Université Côte d'Azur and Inria Sophia-Antipolis Méditerranée Asclepios team, Inria Sophia Antipolis, France.
Medical Imaging Technologies, Siemens Healthcare, Princeton, NJ, USA.
Int J Comput Assist Radiol Surg. 2017 Sep;12(9):1543-1559. doi: 10.1007/s11548-016-1517-x. Epub 2017 Jan 17.
We aim at developing a framework for the validation of a subject-specific multi-physics model of liver tumor radiofrequency ablation (RFA).

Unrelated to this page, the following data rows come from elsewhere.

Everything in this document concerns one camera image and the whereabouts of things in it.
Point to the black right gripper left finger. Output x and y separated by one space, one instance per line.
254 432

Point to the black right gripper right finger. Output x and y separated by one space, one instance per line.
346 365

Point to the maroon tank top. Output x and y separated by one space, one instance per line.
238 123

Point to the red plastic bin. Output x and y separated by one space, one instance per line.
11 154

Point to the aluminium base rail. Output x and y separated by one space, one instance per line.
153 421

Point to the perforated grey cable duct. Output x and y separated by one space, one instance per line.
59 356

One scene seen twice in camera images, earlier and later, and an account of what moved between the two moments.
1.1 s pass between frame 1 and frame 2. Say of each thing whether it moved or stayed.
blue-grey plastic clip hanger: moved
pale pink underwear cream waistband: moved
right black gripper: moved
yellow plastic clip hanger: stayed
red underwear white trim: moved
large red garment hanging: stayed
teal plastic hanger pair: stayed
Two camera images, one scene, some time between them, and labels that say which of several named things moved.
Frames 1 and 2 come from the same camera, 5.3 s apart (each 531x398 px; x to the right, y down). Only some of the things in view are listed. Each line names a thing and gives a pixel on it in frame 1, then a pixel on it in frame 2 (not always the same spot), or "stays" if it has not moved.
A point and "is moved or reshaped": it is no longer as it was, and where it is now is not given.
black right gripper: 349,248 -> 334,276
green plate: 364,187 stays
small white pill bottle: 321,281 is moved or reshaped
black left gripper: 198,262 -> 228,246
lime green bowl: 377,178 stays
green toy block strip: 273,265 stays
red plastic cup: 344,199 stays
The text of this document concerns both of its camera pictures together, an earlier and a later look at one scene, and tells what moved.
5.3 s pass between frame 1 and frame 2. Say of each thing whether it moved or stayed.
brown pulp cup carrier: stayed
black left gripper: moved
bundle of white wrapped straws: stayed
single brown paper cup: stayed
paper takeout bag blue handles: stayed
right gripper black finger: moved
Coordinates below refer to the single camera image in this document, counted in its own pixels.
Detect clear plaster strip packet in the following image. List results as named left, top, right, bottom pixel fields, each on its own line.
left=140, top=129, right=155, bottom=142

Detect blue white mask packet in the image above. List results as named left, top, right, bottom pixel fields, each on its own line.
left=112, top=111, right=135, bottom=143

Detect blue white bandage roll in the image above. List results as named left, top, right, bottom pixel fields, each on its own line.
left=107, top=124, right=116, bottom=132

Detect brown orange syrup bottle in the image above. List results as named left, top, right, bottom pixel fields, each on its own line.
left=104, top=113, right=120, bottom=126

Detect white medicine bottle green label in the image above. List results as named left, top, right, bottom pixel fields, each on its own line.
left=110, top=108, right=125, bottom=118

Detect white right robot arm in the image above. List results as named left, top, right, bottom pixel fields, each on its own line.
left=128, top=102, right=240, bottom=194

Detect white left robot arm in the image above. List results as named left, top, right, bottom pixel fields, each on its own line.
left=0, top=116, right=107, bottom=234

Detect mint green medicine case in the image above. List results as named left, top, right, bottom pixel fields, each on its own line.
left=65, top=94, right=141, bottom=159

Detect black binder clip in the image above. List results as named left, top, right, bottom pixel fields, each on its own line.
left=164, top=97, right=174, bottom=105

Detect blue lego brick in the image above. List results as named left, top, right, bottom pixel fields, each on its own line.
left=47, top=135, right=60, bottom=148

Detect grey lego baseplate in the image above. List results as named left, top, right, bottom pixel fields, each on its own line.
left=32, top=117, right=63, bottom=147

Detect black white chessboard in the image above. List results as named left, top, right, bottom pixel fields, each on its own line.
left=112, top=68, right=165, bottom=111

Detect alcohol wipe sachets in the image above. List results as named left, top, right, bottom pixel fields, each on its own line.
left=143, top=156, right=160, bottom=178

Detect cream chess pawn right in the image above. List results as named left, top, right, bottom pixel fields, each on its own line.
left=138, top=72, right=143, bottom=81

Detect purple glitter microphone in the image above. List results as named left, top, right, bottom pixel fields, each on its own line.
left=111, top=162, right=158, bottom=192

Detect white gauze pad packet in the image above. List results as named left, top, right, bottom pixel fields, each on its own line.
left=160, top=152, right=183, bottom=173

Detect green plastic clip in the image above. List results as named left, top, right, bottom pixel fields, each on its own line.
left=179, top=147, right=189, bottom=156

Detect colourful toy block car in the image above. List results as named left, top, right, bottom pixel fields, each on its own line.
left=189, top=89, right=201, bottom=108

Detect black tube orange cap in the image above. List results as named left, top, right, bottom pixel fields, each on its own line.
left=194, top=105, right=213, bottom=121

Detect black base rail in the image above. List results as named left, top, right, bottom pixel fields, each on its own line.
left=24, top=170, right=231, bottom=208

The RFA computation becomes subject specific after several levels of personalization: geometrical and biophysical (hemodynamics, heat transfer and an extended cellular necrosis model). We present a comprehensive experimental setup combining multimodal, pre- and postoperative anatomical and functional images, as well as the interventional monitoring of intra-operative signals: the temperature and delivered power.
To exploit this dataset, an efficient processing pipeline is introduced, which copes with image noise, variable resolution and anisotropy. The validation study includes twelve ablations from five healthy pig livers: a mean point-to-mesh error between predicted and actual ablation extent of 5.3 ± 3.6 mm is achieved.
This enables an end-to-end preclinical validation framework that considers the available dataset.
我们旨在开发一个用于验证肝肿瘤射频消融(RFA)的特定于主体的多物理模型的框架。
在经过几个层次的个性化处理后,RFA 计算成为特定于主体的:几何形状和生物物理学(血液动力学、传热和扩展的细胞坏死模型)。我们提出了一种综合的实验设置,结合了多模态、术前和术后的解剖学和功能图像,以及术中信号的介入监测:温度和输送的功率。
为了利用这个数据集,引入了一种有效的处理管道,该管道可以处理图像噪声、可变分辨率和各向异性。验证研究包括来自五个健康猪肝脏的十二次消融:预测和实际消融范围之间的平均点到网格误差为 5.3 ± 3.6 毫米。
这使得能够实现一个端到端的临床前验证框架,该框架考虑了可用的数据集。